A few years ago, a friend gave Jonah what I think is the coolest toy ever: an Eyeclops Bionic Eye, which is a hand-held multi-zoom LED-lit microscope that plugs into any TV that has a composite video jack (the yellow one.) (Here’s a video demo of the model that we have.) I’ve always wanted to find a way to grab images from the Eyeclops and share them but that is impossible out-of-the-box without additional equipment though supposedly a later version adds this functionality.
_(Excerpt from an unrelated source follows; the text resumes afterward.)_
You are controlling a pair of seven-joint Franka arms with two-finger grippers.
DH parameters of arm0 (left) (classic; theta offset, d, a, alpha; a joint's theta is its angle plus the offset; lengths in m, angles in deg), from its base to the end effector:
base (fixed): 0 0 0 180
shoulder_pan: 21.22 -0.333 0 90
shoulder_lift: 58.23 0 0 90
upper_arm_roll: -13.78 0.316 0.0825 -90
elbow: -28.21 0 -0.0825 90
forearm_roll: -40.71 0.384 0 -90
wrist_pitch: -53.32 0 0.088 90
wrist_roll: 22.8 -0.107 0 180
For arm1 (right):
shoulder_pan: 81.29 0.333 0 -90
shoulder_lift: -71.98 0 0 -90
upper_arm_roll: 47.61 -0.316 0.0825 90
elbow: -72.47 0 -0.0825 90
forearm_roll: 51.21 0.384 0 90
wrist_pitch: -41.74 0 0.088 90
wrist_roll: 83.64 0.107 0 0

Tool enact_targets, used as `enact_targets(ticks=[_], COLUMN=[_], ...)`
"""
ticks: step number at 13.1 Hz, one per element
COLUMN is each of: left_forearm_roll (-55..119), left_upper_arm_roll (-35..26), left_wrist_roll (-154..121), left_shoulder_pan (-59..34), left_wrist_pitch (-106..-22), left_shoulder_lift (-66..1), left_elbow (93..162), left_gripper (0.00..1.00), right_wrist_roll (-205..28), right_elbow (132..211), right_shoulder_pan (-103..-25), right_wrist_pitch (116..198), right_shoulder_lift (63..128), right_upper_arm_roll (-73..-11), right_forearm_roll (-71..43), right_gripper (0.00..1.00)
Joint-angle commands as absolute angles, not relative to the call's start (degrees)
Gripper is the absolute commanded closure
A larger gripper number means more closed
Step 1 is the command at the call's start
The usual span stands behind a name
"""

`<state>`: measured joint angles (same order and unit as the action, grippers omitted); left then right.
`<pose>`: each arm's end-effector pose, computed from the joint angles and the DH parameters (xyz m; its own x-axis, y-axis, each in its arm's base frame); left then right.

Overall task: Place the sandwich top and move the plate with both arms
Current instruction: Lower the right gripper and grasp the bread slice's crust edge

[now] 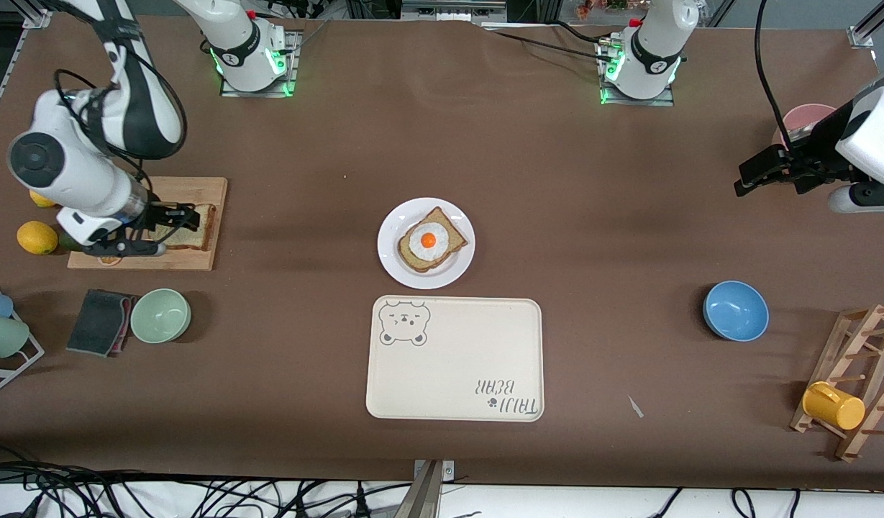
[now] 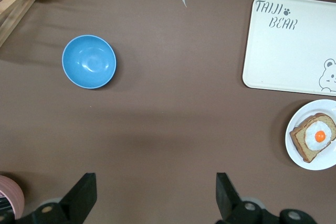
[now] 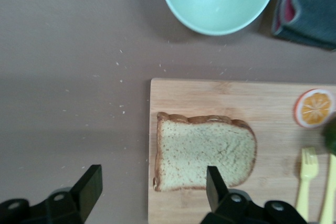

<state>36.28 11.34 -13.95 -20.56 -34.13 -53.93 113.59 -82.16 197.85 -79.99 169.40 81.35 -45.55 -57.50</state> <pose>0.5720 -0.0386 0.6166 0.9941 0.0963 -0.0506 0.0999 -0.9923 0.0735 0.5378 -0.0104 0.3028 0.9919 0.0278 -0.1241 0.0388 -0.9955 0.0869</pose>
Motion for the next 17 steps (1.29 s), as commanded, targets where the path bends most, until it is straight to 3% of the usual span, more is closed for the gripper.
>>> enact_targets(ticks=[1,6,17], left_forearm_roll=[34.5,34.6,34.6], left_upper_arm_roll=[11.4,11.6,11.6], left_wrist_roll=[-13.6,-13.6,-13.6], left_shoulder_pan=[-20.9,-21.0,-21.0], left_wrist_pitch=[-33.3,-33.3,-33.2], left_shoulder_lift=[-53.6,-53.7,-53.6], left_elbow=[112.6,112.9,113.0], left_gripper=[0.00,0.00,0.00], right_wrist_roll=[-80.7,-80.7,-72.8], right_elbow=[198.4,198.4,198.2], right_shoulder_pan=[-80.1,-80.2,-79.5], right_wrist_pitch=[173.3,175.2,174.9], right_shoulder_lift=[86.8,90.3,92.9], right_upper_arm_roll=[-45.3,-45.2,-45.2], right_forearm_roll=[-58.9,-58.9,-65.9], right_gripper=[0.21,0.39,0.48])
Now I am finally able to connect the Eyeclops to my computer as I picked up a USB video capture dongle (mine’s made by Roxio) that allows you to hook up your VCR or other analog video source to a computer and digitize video from VHS or Hi8 tapes (it should work for audio cassette tapes and vinyl records as well.) Using software called VideoGlide, I was able to take some snapshots and create the pictures below. The full version of VideoGlide costs $30 but the limited free demo of the tool allows you to use it for 10 minutes max at a time, which is plenty of time to produce some nifty images. I couldn’t find any truly free video digitizer software for the Mac but there seem to be a number of good options for PC users. Now that I can digitize its output, I’m really looking forward to revisiting the Eyeclops to see what kind of stuff the kids and I could do with it. There’s some potential here for ds106 too. Maybe we’ll produce the first ds106 microscopic digital story.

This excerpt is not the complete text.